Laís Domingues/Secult-PE/Fundarpe

A forma geométrica é uma das características mais marcantes no trabalho de Raul Córdula
4- Além de ser um pintor respeitado pela sua produção artística, o senhor é reverenciado pela sua atuação como crítico. Primeiro vieram as pinceladas ou a crítica? Lembra-se de sua primeira exposição?
Costumo dizer que que arte não é profissão, é devoção. Entendo-me como pintor desde pequeno. Sempre desenhei e pintei. Mas sobre a questão da crítica é preciso fazer um parêntese. Essa palavra é muito enganosa. Crítica é, na verdade, uma especialidade da literatura que tem uma função de fazer uma análise e apontar as qualidades e os defeitos de uma obra apreciada. Com o tempo, foram surgindo a crítica da música, da pintura, do teatro e das mais diversas linguagens artísticas, ou seja, foi ficando cada vez mais especializada. Só que o artista-crítico de arte ocupa um papel muito complicado, já que ele, ao analisar os erros e acertos de um outro trabalho, estaria sendo anti-ético. Não me considero um crítico de arte. Eu acho que sou, no máximo, um cronista, uma pessoa que narra momentos históricos da arte. Quanto à exposição, claro que me lembro. A minha primeira mostra individual foi aos 17 anos, em 1960, lá na Paraíba.
5- Há quanto tempo o senhor vive em Pernambuco? O que lhe trouxe a morar em nosso Estado?

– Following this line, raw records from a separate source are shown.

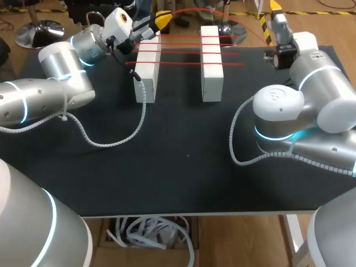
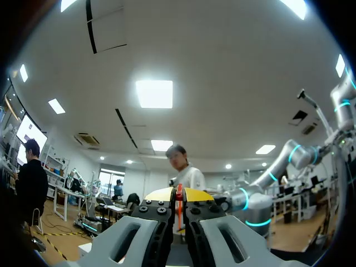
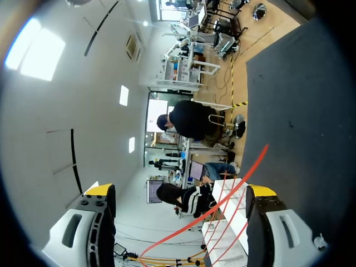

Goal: Grab the tape and strap the tape.

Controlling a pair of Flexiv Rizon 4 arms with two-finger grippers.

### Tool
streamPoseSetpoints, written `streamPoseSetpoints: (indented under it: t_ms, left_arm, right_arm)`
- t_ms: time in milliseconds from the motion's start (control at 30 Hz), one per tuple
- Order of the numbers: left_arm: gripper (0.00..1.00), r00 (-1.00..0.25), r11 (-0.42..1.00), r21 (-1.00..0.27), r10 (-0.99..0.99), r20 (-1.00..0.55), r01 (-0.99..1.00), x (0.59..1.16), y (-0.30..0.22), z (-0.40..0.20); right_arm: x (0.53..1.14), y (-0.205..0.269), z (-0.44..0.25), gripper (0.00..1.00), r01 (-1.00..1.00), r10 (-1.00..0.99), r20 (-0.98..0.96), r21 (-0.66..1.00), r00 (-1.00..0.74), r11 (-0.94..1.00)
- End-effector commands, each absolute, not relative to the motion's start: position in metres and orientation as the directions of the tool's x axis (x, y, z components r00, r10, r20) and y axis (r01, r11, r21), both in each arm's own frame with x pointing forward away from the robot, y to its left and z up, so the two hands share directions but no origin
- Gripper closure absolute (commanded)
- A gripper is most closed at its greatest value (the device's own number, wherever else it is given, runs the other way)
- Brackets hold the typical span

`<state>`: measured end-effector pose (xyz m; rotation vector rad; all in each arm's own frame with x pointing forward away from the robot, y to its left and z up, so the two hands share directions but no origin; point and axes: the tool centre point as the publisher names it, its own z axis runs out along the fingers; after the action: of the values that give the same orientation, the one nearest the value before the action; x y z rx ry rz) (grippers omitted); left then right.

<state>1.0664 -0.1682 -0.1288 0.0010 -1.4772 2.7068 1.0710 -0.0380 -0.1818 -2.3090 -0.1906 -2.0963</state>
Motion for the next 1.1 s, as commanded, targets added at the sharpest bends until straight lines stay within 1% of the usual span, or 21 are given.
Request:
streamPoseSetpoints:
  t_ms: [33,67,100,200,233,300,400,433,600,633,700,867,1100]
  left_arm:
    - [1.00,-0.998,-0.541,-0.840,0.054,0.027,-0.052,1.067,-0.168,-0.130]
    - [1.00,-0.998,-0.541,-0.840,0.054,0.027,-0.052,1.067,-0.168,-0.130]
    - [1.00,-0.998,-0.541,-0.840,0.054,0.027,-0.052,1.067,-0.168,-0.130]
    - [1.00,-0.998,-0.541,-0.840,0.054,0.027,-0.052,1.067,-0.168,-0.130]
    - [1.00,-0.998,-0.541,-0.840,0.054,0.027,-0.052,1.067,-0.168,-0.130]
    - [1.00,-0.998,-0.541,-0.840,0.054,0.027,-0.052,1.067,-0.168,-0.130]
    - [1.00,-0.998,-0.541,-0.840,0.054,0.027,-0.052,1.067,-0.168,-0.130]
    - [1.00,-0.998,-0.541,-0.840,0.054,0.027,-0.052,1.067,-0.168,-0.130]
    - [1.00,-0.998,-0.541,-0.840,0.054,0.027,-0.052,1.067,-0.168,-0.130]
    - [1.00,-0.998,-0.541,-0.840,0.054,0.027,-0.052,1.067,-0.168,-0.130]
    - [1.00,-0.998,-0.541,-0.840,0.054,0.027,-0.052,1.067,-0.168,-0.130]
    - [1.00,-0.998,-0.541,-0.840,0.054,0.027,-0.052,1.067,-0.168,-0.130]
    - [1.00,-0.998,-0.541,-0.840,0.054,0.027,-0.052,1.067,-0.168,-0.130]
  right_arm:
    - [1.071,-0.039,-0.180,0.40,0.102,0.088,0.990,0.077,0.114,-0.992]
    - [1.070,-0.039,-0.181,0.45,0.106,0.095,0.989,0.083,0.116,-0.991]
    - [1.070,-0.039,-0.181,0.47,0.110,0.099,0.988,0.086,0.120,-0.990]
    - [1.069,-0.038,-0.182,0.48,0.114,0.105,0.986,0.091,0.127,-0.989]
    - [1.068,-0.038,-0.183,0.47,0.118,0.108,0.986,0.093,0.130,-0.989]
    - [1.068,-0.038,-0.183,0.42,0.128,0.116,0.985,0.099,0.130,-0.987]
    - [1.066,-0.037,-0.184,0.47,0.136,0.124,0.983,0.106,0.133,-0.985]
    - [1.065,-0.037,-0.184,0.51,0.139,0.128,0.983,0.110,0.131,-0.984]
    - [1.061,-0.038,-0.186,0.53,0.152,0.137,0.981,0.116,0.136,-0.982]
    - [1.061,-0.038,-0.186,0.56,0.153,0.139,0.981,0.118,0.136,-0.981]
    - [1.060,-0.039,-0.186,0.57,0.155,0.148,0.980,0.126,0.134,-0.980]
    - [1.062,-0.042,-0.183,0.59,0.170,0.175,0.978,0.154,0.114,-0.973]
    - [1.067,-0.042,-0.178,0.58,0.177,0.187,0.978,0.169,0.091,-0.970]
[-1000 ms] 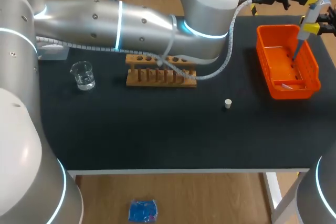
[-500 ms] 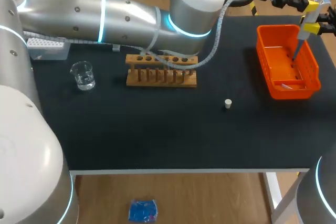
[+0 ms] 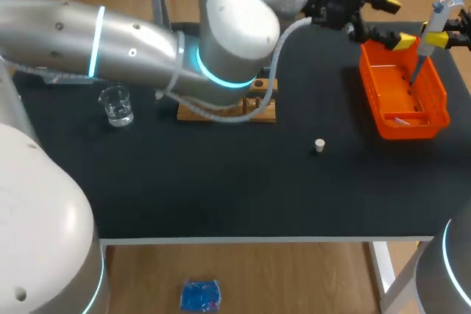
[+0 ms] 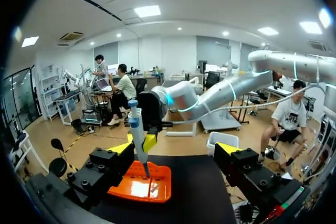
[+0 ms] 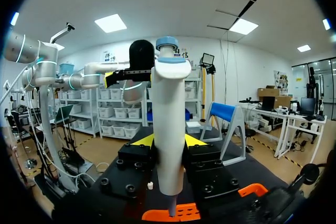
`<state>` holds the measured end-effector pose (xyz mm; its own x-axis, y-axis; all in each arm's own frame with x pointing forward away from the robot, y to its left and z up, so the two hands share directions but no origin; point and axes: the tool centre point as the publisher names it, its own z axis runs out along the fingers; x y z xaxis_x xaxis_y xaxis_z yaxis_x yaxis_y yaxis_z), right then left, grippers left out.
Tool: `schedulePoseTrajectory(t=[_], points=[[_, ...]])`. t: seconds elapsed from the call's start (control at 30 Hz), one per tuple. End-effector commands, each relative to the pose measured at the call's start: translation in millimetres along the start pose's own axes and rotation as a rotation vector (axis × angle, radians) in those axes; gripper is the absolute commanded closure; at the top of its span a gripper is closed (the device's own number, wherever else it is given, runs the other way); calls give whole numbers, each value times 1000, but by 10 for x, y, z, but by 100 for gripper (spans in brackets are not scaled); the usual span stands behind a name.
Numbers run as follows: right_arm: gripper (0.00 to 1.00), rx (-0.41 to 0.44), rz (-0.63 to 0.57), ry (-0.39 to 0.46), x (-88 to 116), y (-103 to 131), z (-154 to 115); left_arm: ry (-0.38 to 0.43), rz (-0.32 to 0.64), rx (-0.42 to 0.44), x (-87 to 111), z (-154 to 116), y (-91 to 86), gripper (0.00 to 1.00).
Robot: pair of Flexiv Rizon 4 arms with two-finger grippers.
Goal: Invert the test tube, pick up the pipette, mount the tip to pipette, aspirate from beaker and dispense into the tube, eject the tip, return the pipette, and cap with the stopper.
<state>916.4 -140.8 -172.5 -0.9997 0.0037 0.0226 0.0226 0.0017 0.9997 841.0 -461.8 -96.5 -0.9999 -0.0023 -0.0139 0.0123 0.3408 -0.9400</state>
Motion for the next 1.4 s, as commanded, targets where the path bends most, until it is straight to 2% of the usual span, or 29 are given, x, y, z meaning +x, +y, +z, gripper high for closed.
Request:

37 anos. Sempre morei em Olinda e, nessa casa, desde 83. Pernambuco é um buraco negro. Tudo o que está em volta, o Estado puxa para cá. Desde os anos 57/58 (quando voltei do Rio de Janeiro para Paraíba, com minha família), frequento os ateliês do Sítio Histórico olindense. Assim como diversos artistas que se instalaram aqui, acho que fui seduzido.
6- Quais são as poéticas que perpassam sua obra?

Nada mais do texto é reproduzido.